中村:生地をご覧いただくとお解りかと思うんですが、こちらも先ほどのオリジナルよりさらに凝った生地なんです。よく見るとチェックになっています。ダブルブレストで、少し広めの衿幅に、やや外側にカーブした衿の形が特徴的です。
干場:綺麗ですね。
中村:イタリアのダブルブレストはラペルのラインがとても美しいですよね。あと、高めのウエストシェイプなのでスタイルがよく見えるんです。
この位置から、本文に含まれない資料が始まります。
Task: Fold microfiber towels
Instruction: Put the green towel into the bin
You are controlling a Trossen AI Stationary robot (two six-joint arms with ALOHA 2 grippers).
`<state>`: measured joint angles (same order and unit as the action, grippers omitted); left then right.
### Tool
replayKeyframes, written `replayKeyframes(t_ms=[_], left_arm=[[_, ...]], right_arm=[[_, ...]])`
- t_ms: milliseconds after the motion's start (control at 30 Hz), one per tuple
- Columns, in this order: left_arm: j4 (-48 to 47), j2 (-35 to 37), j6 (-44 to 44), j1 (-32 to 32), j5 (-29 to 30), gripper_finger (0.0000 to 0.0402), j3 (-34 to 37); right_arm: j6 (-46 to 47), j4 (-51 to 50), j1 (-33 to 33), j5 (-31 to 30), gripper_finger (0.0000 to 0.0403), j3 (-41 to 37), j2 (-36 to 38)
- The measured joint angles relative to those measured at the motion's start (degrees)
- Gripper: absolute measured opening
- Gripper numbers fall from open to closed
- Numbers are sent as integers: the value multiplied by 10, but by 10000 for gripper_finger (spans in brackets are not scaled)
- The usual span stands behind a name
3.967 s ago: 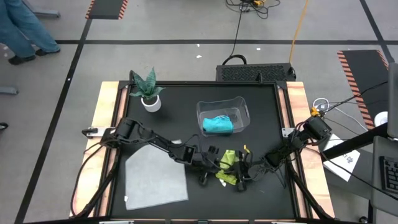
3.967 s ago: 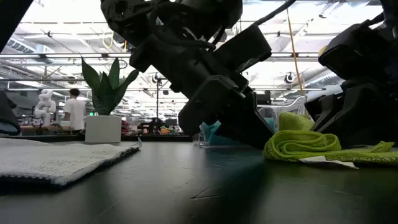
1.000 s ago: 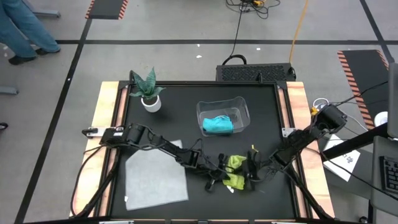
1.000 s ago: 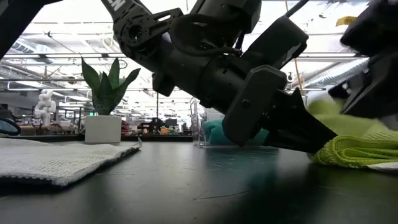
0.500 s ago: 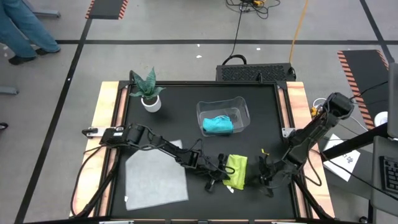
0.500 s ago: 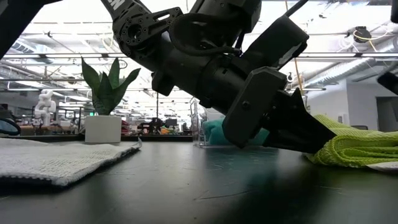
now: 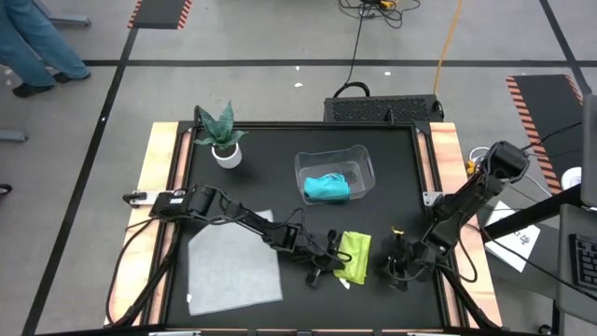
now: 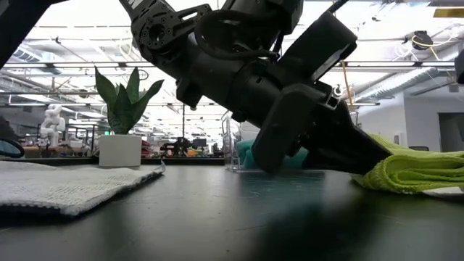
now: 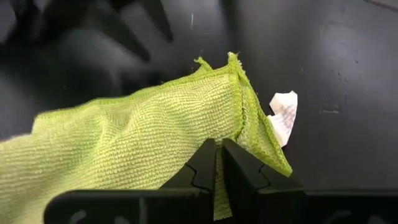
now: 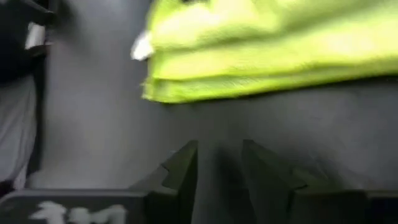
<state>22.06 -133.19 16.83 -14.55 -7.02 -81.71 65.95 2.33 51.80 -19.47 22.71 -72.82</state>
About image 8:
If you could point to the yellow microfiber towel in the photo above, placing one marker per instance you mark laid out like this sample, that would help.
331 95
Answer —
417 170

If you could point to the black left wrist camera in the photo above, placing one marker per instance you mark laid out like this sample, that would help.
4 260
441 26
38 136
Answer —
319 43

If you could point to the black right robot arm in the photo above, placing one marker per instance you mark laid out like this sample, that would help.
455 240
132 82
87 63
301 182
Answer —
460 67

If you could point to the long ceiling light bar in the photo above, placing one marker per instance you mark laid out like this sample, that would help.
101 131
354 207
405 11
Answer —
90 64

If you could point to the clear plastic bin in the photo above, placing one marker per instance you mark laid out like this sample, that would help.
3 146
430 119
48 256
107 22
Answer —
230 145

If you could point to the snake plant in white pot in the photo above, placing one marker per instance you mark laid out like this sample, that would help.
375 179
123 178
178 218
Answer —
121 145

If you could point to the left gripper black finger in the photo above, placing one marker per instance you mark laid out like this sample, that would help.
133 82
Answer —
344 152

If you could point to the grey microfiber towel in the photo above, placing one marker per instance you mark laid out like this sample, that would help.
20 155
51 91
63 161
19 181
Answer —
54 185

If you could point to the black aluminium table frame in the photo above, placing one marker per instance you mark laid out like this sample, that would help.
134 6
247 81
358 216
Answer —
188 161

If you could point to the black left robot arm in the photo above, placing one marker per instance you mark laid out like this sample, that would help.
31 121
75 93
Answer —
203 54

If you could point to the blue microfiber towel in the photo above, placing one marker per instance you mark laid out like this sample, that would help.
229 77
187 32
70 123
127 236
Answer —
244 154

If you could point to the silver air duct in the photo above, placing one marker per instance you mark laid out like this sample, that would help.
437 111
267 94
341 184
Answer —
398 83

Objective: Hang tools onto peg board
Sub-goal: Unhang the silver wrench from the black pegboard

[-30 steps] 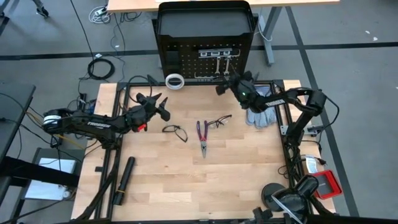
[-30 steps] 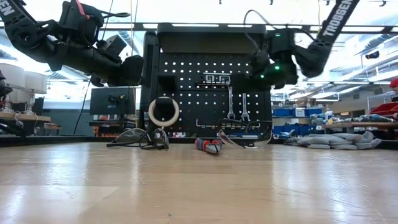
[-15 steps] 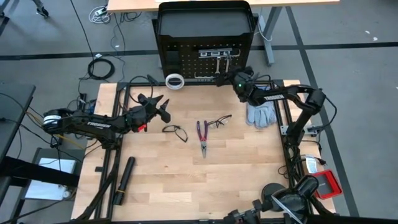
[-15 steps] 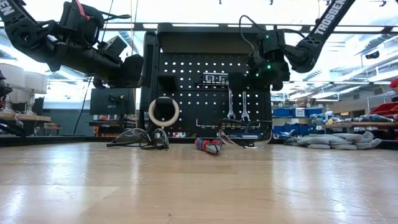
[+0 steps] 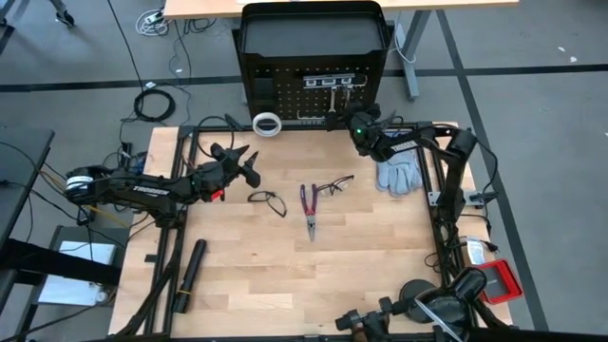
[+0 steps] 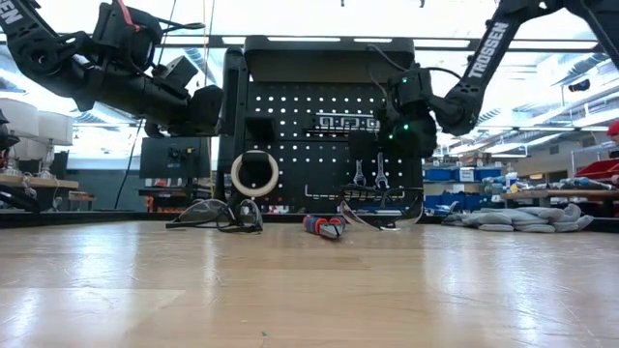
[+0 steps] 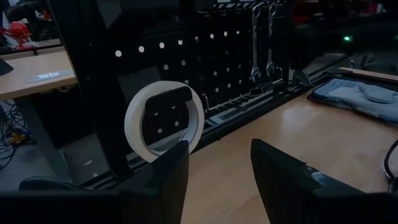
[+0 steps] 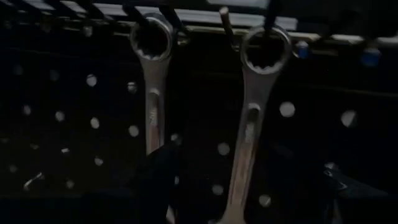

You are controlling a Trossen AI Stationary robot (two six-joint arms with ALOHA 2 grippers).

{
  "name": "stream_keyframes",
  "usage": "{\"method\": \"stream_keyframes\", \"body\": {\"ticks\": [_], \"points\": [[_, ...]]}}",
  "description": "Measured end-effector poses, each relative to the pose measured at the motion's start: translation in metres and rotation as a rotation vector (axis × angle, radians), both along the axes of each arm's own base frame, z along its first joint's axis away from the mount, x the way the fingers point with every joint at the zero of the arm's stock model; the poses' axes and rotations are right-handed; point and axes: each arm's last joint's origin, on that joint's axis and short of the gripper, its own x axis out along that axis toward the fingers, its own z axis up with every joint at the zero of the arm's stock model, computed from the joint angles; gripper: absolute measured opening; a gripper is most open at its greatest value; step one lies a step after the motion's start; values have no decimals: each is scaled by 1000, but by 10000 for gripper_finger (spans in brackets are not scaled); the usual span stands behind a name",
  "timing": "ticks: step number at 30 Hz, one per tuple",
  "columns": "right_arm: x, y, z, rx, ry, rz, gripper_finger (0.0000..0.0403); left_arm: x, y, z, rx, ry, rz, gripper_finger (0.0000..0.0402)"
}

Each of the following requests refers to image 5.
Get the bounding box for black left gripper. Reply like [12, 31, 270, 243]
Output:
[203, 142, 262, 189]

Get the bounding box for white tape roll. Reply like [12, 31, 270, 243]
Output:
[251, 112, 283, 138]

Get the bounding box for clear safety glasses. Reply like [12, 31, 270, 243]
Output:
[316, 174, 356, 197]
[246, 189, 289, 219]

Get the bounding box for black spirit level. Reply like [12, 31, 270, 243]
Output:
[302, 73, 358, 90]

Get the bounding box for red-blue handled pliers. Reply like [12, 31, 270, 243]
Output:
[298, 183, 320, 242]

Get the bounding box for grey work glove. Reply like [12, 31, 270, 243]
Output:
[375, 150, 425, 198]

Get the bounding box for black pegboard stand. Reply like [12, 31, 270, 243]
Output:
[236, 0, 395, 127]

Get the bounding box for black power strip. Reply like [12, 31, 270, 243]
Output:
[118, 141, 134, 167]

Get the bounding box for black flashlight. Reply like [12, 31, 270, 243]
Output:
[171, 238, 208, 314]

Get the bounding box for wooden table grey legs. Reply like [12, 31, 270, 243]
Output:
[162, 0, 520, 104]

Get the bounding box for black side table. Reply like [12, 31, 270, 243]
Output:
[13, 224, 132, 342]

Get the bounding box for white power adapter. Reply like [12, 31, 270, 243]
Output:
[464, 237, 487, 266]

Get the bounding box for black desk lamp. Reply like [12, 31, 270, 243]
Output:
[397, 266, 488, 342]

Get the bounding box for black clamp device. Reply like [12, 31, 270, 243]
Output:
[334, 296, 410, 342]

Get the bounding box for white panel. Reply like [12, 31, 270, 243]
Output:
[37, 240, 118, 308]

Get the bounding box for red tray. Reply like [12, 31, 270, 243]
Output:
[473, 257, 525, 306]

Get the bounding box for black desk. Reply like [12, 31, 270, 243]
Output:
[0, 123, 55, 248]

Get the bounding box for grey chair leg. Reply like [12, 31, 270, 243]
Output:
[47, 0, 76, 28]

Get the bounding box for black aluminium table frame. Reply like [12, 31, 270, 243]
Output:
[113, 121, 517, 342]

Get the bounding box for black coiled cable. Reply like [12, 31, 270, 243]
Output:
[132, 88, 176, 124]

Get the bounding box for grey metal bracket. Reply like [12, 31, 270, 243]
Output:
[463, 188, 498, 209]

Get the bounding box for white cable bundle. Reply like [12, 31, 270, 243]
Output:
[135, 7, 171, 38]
干場:近年、ようやくダブルブレストが定着してきましたよね。
中村:とはいえ日本では、なかなかビジネスシーンでダブルを着る方って少ないですよね。また私たちはバブル世代なので、当時のダブダブのダブルのイメージがあり抵抗のある方も多いんですが、今はもうそれとは全く別のものになっていますよね。ダブルブレストは体を布地で覆う面積が大きいため、気になるお腹回りを隠せるという利点もあるので、ぜひお勧めしたいです。先ほどの3ピースも同様にお腹周りを隠してくれますよ。
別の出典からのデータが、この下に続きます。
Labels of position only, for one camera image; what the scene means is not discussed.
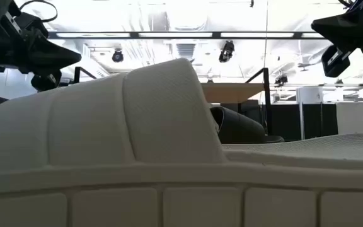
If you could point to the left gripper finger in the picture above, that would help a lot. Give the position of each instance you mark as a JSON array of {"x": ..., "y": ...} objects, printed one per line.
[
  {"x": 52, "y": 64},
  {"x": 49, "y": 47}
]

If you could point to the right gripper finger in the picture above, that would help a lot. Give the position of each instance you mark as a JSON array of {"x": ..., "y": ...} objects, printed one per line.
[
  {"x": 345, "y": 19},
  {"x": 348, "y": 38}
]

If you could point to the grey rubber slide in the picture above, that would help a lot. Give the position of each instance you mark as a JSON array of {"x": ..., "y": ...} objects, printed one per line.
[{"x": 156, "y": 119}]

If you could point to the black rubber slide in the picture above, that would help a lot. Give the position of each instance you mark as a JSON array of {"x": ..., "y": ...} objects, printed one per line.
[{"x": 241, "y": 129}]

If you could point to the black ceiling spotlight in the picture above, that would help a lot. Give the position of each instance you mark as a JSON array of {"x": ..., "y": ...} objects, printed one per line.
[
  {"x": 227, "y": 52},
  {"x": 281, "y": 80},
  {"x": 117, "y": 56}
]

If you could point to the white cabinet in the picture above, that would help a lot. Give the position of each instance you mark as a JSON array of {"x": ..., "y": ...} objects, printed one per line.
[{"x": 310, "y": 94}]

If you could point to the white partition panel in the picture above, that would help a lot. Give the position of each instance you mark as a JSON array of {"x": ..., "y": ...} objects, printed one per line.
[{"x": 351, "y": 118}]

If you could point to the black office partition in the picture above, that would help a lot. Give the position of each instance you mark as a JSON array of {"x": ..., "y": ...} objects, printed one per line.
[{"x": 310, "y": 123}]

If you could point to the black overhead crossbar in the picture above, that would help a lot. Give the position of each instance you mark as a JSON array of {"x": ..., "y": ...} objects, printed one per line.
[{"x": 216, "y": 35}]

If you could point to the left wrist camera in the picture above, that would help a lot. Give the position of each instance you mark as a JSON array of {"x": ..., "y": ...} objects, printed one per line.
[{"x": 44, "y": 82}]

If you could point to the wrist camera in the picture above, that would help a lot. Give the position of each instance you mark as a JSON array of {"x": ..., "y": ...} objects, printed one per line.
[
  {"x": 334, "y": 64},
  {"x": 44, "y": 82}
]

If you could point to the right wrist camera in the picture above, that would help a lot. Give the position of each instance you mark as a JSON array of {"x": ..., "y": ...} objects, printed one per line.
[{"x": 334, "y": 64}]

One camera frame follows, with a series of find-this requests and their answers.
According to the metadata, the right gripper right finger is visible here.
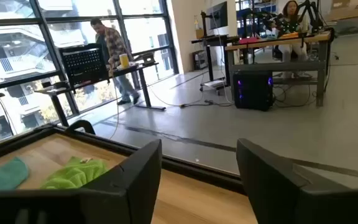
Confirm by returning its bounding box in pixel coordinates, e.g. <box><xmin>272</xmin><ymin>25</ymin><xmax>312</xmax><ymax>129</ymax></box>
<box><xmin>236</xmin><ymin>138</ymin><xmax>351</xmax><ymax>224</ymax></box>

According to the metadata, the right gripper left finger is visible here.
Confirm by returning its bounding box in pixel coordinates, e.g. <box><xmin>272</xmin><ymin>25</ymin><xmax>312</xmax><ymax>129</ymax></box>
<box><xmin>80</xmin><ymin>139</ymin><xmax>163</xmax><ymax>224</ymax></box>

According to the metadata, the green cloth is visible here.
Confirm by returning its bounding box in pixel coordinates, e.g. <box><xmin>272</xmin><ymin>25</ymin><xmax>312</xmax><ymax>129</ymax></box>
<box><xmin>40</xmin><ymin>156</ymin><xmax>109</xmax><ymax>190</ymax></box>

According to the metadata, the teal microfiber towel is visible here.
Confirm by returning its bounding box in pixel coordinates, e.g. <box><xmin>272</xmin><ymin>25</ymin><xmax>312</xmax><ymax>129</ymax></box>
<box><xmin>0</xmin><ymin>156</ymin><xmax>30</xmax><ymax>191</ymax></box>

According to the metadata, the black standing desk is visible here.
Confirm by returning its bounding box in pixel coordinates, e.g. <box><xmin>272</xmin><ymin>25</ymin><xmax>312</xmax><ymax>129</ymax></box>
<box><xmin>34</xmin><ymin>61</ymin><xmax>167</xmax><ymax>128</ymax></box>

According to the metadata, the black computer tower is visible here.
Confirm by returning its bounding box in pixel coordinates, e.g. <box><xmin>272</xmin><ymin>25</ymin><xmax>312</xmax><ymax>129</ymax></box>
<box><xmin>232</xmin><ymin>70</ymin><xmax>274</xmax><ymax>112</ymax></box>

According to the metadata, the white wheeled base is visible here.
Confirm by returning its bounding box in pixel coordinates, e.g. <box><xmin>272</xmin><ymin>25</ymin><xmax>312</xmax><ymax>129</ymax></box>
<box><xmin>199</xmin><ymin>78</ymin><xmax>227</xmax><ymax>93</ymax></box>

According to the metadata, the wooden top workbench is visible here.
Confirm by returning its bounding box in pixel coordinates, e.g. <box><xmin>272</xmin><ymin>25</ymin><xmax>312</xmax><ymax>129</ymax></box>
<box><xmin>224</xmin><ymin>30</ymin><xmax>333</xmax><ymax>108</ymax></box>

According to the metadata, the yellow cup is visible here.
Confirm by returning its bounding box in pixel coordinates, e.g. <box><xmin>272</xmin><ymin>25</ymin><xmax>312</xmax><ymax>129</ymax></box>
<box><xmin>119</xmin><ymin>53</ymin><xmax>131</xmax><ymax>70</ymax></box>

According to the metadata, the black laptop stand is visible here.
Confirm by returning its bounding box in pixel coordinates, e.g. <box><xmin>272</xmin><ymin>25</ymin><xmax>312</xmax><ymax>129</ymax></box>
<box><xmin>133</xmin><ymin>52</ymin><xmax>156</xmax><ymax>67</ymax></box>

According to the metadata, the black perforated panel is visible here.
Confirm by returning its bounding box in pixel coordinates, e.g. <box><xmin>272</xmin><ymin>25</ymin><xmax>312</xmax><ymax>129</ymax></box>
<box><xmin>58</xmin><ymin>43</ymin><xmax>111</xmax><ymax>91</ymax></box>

干場:なるほど! では40代には体型カバーにダブルブレストや3ピースを選ぶ、という一手が効果的という事ですね。
中村:この価格帯のイタリアメイドのスーツと、先ほどのビームスオリジナルの日本メイドのスーツを比べると、日本の縫製技術の方が高いんです。でも、このラペルの曲線やなんとも言えない雰囲気を出すのが本当に上手いんですね、イタリアのものって。なかなか日本のものは敵わないんですよね。着てみると更にわかるんです。
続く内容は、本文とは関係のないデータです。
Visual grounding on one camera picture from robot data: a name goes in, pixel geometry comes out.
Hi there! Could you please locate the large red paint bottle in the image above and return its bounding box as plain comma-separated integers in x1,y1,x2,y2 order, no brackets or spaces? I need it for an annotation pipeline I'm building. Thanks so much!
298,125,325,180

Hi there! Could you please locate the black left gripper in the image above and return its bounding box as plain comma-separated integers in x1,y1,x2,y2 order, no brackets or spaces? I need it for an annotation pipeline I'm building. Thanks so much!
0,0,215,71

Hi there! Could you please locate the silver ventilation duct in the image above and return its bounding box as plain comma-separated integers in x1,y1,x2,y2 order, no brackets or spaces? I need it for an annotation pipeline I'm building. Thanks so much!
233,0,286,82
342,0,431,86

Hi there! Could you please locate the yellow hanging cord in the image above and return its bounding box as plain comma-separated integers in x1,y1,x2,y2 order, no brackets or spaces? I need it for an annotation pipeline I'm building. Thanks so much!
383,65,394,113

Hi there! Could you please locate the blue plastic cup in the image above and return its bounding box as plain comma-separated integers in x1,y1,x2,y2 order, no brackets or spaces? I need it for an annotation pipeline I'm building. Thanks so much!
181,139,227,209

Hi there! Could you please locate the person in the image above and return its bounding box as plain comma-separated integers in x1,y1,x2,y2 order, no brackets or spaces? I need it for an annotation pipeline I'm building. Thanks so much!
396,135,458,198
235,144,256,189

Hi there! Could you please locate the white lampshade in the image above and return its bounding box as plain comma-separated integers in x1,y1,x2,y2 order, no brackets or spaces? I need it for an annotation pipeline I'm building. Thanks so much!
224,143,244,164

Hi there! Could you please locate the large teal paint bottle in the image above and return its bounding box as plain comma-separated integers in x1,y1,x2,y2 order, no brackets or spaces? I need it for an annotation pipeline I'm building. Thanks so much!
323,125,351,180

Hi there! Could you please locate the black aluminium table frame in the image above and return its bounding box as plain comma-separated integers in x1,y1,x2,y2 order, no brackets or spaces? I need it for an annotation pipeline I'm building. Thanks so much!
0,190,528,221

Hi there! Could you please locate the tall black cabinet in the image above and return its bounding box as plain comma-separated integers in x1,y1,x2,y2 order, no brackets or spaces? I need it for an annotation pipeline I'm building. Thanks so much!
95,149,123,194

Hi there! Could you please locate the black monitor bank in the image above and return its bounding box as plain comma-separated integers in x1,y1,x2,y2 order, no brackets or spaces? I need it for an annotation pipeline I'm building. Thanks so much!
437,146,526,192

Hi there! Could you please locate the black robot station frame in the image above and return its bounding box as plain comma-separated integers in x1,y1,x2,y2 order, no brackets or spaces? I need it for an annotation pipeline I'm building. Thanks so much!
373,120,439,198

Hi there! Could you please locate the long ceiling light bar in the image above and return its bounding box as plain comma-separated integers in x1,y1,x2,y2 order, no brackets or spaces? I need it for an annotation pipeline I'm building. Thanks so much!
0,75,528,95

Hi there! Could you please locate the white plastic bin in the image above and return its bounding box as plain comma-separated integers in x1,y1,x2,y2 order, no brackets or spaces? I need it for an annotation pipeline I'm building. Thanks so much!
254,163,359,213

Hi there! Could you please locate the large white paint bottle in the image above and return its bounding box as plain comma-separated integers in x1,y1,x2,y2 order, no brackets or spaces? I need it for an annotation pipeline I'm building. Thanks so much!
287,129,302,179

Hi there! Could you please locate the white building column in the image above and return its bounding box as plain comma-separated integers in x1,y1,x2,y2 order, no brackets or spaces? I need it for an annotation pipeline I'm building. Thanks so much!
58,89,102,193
干場:今まで沢山のスーツを作られていますが、それでもそう思われるんですね。
中村:日本にも優秀なモデリストの方が沢山いらっしゃるんですが、違うんですよね。イタリアの良い意味でのいい加減さが、味として出ているのかと思います。日本の工場はゆっくりと丁寧に縫いますが、イタリアの工場は、ばーっと一気に縫ってしまうんです。まるで一筆書きのような要領なんです。
干場:真面目過ぎない、こなれた雰囲気がいいですよね。ところでタリアトーレはどのようなブランドなんでしょうか。
中村:タリアトーレは1998年にイタリアのプーリア州で創業した今、最も勢いあるブランドのひとつです。タリアトーレは裁断士という意味で、現社長のピーノさんの祖父が靴の革を裁断する職人さんだったことから由来しているそうです。
干場:ここ最近、台頭してきたブランドですよね。
中村:ここ4~5年、日本で人気が出てきました。以前より改良されて日本人にも着やすいパターンにモデファイされてからです。
干場:このパンツはノータックですか?
中村:これもワンプリーツですね。今はイタリアに行くと、本当にプリーツ入りのパンツが増えていますね。元々スーツはエレガントに着るもの、という定義があるんですが、ドレスクロージングがスポーティ化していく中で、スーツのパンツもノープリーツ、というスポーティ化が進んでいったんです。近年、またその反動が来ており、少しづつエレガントに回帰してプリーツ入りが出てきています。